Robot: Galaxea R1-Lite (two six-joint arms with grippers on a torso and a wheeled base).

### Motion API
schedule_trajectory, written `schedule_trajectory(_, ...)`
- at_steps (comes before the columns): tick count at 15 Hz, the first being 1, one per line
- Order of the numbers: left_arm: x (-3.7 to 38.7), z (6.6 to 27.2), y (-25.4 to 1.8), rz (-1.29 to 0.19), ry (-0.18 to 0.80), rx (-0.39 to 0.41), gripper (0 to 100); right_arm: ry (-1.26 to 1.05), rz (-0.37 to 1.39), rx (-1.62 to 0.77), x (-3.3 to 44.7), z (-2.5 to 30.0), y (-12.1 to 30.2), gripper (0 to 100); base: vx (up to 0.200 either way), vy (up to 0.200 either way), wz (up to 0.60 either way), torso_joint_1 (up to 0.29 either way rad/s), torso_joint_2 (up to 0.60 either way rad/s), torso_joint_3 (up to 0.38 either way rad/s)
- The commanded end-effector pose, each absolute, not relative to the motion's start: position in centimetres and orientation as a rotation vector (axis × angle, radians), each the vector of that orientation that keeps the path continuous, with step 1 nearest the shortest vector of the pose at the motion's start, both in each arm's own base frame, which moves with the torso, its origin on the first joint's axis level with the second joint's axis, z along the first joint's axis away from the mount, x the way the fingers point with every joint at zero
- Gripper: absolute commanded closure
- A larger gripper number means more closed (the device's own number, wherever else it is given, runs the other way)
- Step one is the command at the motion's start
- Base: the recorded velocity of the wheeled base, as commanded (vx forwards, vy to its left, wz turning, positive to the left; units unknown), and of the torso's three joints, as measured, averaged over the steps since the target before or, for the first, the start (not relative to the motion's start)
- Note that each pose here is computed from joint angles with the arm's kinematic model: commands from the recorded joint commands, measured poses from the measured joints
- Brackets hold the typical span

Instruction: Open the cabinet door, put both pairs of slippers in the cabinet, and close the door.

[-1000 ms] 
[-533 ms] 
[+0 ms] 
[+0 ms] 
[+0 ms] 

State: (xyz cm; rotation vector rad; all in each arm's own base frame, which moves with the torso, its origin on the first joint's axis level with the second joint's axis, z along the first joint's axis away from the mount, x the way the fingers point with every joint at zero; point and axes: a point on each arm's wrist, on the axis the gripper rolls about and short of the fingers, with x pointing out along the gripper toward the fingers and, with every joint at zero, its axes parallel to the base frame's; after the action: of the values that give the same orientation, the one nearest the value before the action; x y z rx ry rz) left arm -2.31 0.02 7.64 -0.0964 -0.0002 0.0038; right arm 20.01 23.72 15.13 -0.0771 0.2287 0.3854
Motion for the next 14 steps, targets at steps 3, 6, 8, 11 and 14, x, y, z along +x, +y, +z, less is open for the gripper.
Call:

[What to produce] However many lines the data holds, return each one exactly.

[Completed task]
Robot: Galaxea R1-Lite (two six-joint arms with grippers on a torso and a wheeled base).

### Motion API
schedule_trajectory, written `schedule_trajectory(_, ...)`
- at_steps (comes before the columns): tick count at 15 Hz, the first being 1, one per line
- Order of the numbers: left_arm: x (-3.7 to 38.7), z (6.6 to 27.2), y (-25.4 to 1.8), rz (-1.29 to 0.19), ry (-0.18 to 0.80), rx (-0.39 to 0.41), gripper (0 to 100); right_arm: ry (-1.26 to 1.05), rz (-0.37 to 1.39), rx (-1.62 to 0.77), x (-3.3 to 44.7), z (-2.5 to 30.0), y (-12.1 to 30.2), gripper (0 to 100); base: vx (up to 0.200 either way), vy (up to 0.200 either way), wz (up to 0.60 either way), torso_joint_1 (up to 0.29 either way rad/s), torso_joint_2 (up to 0.60 either way rad/s), torso_joint_3 (up to 0.38 either way rad/s)
- The commanded end-effector pose, each absolute, not relative to the motion's start: position in centimetres and orientation as a rotation vector (axis × angle, radians), each the vector of that orientation that keeps the path continuous, with step 1 nearest the shortest vector of the pose at the motion's start, both in each arm's own base frame, which moves with the torso, its origin on the first joint's axis level with the second joint's axis, z along the first joint's axis away from the mount, x the way the fingers point with every joint at zero
- Gripper: absolute commanded closure
- A larger gripper number means more closed (the device's own number, wherever else it is given, runs the other way)
- Step one is the command at the motion's start
- Base: the recorded velocity of the wheeled base, as commanded (vx forwards, vy to its left, wz turning, positive to the left; units unknown), and of the torso's three joints, as measured, averaged over the steps since the target before or, for the first, the start (not relative to the motion's start)
- Note that each pose here is computed from joint angles with the arm's kinematic model: commands from the recorded joint commands, measured poses from the measured joints
- Brackets hold the typical span

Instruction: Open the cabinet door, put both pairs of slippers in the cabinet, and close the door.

[-1000 ms] 
[-533 ms] 
[+0 ms] 
[+0 ms] 
[+0 ms] 

State: (xyz cm; rotation vector rad; all in each arm's own base frame, which moves with the torso, its origin on the first joint's axis level with the second joint's axis, z along the first joint's axis away from the mount, x the way the fingers point with every joint at zero; point and axes: a point on each arm's wrist, on the axis the gripper rolls about and short of the fingers, with x pointing out along the gripper toward the fingers and, with every joint at zero, its axes parallel to the base frame's; after the action: of the values that give the same orientation, the one nearest the value before the action; x y z rx ry rz) left arm -2.31 0.02 7.64 -0.0964 -0.0002 0.0038; right arm 20.01 23.72 15.13 -0.0771 0.2287 0.3854
Motion for the next 14 steps, targets at steps 3, 6, 8, 11 and 14, x, y, z along +x, +y, +z, less is open for the gripper.
Call:

The required response has been given in full.